Al Assad verteidigte diese Position in einer Erklärung, die von der syrischen Präsidentschaft nach einem Treffen mit Alexander Lawrentjew, dem Sondergesandten des russischen Präsidenten Wladimir Putin, herausgegeben wurde, bei dem sie die strategischen syrisch-russischen Beziehungen erörterten.
Andererseits hat der syrische Präsident auch seine Unterstützung für die russische Invasion in der Ukraine zum Ausdruck gebracht und gleichzeitig versichert, dass es weder den Vereinigten Staaten noch ihren Verbündeten gelungen sei, Moskau trotz des starken Drucks zu isolieren, so die Nachrichtenagentur SANA.
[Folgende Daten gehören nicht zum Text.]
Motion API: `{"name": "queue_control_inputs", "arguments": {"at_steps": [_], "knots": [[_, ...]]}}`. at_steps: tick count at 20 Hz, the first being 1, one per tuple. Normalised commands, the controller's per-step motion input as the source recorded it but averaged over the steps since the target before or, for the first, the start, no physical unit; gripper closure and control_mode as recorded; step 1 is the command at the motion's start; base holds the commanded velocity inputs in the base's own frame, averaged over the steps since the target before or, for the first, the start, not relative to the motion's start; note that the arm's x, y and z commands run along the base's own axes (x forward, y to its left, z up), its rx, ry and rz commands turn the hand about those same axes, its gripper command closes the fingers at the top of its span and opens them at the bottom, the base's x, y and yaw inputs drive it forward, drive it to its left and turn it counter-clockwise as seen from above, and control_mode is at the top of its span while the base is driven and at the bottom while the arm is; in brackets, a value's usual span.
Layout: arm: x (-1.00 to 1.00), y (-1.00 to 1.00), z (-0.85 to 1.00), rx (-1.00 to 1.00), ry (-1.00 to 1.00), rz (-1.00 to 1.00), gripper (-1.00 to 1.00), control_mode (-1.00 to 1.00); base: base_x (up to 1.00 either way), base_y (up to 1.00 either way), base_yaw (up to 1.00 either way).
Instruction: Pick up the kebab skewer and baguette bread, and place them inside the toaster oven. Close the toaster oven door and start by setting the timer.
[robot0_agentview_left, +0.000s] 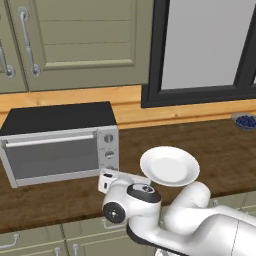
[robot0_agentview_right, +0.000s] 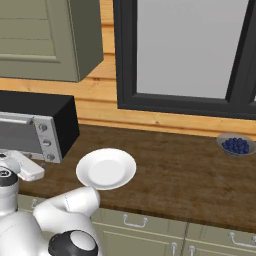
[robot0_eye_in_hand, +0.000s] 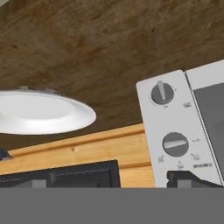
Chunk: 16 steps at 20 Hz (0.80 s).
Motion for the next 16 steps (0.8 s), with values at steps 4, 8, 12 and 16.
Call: {"name": "queue_control_inputs", "arguments": {"at_steps": [4, 8, 12, 16], "knots": [[0.12, 0.16, -0.05, -0.03, 0.01, 0.0, -1.0, -1.0, 0.0, 0.0, 0.0], [0.13, 0.02, -0.12, -0.02, 0.03, 0.0, -1.0, -1.0, 0.0, 0.0, 0.0], [0.14, 0.0, -0.13, -0.02, 0.0, 0.0, -1.0, -1.0, 0.0, 0.0, 0.0], [0.13, 0.0, -0.12, -0.02, 0.0, 0.0, -1.0, -1.0, 0.0, 0.0, 0.0]]}}
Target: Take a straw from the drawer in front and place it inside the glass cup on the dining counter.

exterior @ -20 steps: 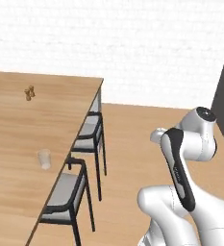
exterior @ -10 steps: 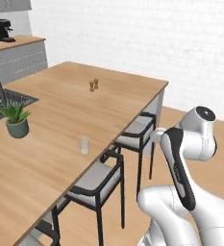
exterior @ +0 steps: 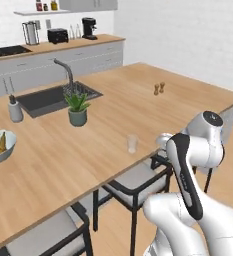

Es ist das erste Mal, dass sich al-Assad nach dem Treffen zwischen dem syrischen Verteidigungsminister Ali Mahmoud Abbas, seinem türkischen Amtskollegen Hulusi Akar und dem russischen Verteidigungsminister Sergej Schoigu in Moskau Ende Dezember zur Annäherung an die Türkei äußert.
Akar sagte, dass bei dem trilateralen Treffen mit seinen syrischen und russischen Amtskollegen mögliche Maßnahmen zur «Verbesserung der Lage» in Syrien und der Region erörtert wurden, um «Frieden, Ruhe und Stabilität» zu gewährleisten.
Das Treffen, das erste seiner Art seit Ausbruch des Syrienkriegs 2011, fand statt, nachdem der türkische Präsident Recep Tayyip Erdogan seinem russischen Amtskollegen Wladimir Putin Mitte Dezember vorgeschlagen hatte, ein trilaterales Treffen mit dem syrischen Präsidenten Baschar al-Assad abzuhalten und damit einen Verhandlungsprozess einzuleiten.